Shares in internet giant Alibaba soared more than eight percent Wednesday after billionaire founder Jack Ma made his first public appearance since November, ending weeks of speculation about his whereabouts after the company took a kicking from Chinese regulators.
Ma — one of Asia’s richest people with a fortune estimated at around $58 billion — disappeared from the public eye after he was hauled in front of regulators for an October speech critical of China’s financial system.
Shortly afterwards, the record-breaking $37 billion IPO of his financial group Ant was spiked at the last minute by mainland officials in a shock move that some saw as retaliation for Ma’s outspokenness.
China’s finance authorities have since ordered Ant to change its business model and hack back its lending, insurance and wealth management services, while Alibaba is also the subject of an anti-monopoly probe.
The disappearance of Ma from the public eye set tongues wagging on his whereabouts.
But a video clip released by Chinese financial news outlets Wednesday showed him in a recording giving a speech to rural teachers as part of an awards ceremony organised by his charity.
Shares in Alibaba soared 8.5 percent to HK$265.00 in Hong Kong.
In the speech, Ma praised China’s poverty alleviation efforts, a central target of the Communist leadership, and vowed to dedicate more efforts towards helping rural teachers.
“My colleagues and I… are even more determined to devote ourselves to education and public welfare,” he said, according to a transcript of his speech published by news site Tianmu News.

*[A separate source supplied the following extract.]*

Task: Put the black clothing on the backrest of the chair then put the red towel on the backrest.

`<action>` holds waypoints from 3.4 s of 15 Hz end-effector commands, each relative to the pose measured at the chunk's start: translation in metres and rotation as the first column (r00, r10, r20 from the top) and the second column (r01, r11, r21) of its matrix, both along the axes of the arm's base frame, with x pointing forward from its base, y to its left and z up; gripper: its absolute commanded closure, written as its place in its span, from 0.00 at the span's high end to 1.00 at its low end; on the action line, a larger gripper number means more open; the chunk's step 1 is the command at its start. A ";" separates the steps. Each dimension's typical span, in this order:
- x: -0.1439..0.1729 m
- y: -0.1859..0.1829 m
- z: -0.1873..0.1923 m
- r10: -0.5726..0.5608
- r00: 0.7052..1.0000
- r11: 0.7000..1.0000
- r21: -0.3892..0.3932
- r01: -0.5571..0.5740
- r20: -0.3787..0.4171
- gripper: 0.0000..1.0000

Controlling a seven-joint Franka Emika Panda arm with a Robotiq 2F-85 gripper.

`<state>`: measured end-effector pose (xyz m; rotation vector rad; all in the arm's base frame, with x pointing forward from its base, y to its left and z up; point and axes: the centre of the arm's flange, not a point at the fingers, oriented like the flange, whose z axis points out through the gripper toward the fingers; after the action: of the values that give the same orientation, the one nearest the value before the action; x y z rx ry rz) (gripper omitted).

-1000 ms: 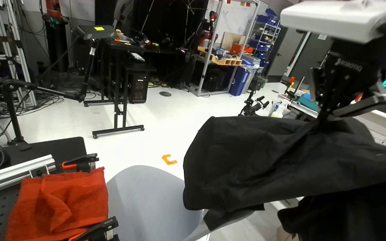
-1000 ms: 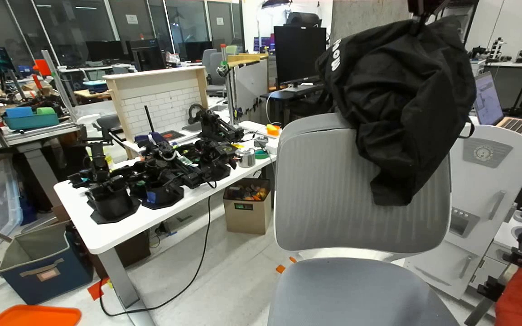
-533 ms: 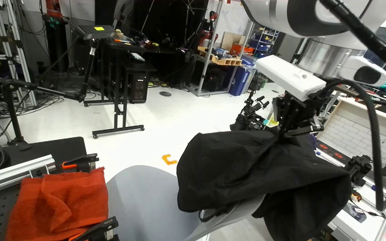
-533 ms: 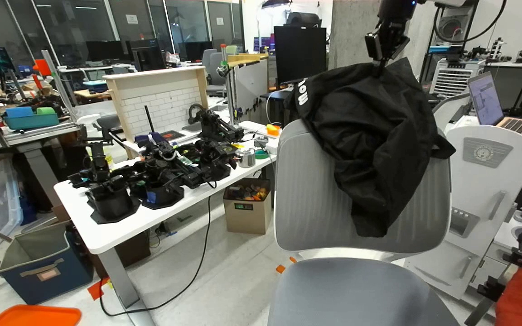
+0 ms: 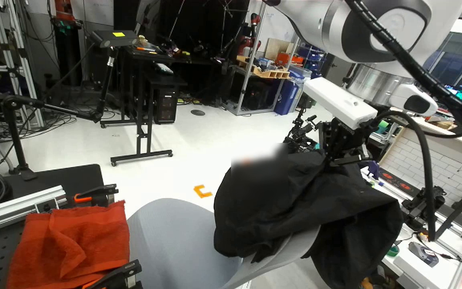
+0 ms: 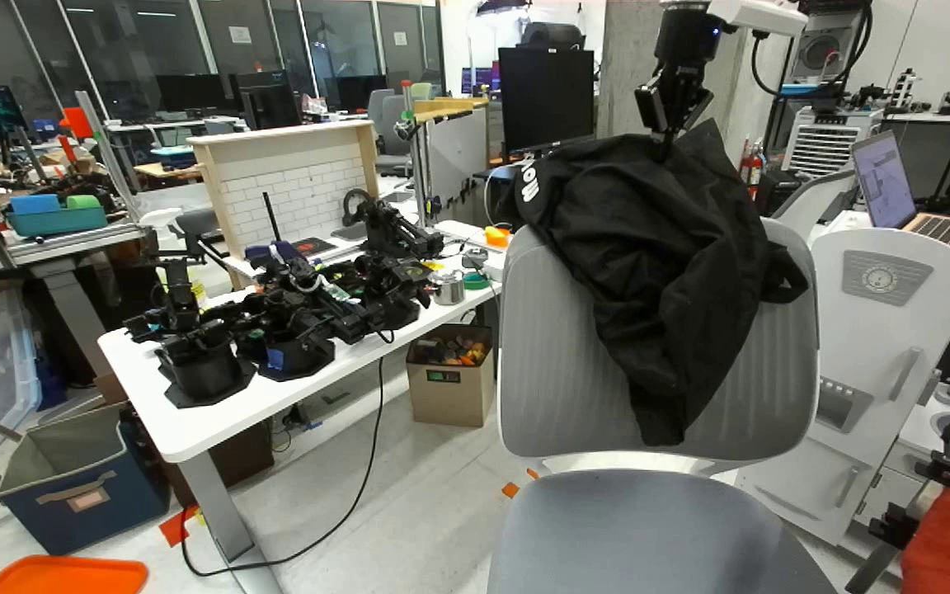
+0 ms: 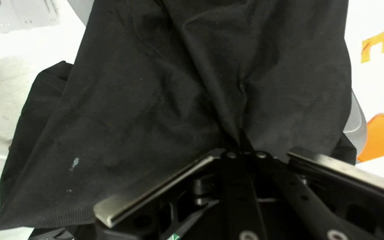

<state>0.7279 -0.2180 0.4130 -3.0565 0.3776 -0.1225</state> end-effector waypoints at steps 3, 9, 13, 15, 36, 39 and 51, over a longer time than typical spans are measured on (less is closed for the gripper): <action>0.022 -0.006 -0.031 0.012 0.999 0.999 0.034 -0.010 -0.047 0.33; 0.014 0.036 -0.031 0.067 0.997 0.998 -0.001 -0.067 -0.047 0.77; 0.005 0.079 -0.009 0.125 0.992 0.991 -0.049 -0.126 -0.027 1.00; 0.001 0.096 0.009 0.154 0.988 0.985 -0.082 -0.154 -0.015 1.00; -0.156 0.290 -0.033 0.473 0.873 0.842 -0.231 -0.487 -0.119 1.00; -0.187 0.277 -0.044 0.448 0.883 0.848 -0.248 -0.469 -0.138 1.00; -0.195 0.296 -0.064 0.438 0.881 0.854 -0.225 -0.470 -0.176 1.00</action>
<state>0.5538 0.0591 0.3620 -3.3056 -0.3981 0.0442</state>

“China has… entered a new stage of development, and is moving towards common prosperity.”
A spokesperson for the Jack Ma Foundation, his charitable arm, confirmed he “participated in the online ceremony of the annual Rural Teacher Initiative event”.
Both Alibaba and Ant said they will cooperate with regulatory requests.
Ma, a charismatic former teacher turned internet entrepreneur, retired as chairman of Alibaba in 2019 but has long attracted attention for his outspokenness and flamboyant antics, performing as a rockstar at company conferences.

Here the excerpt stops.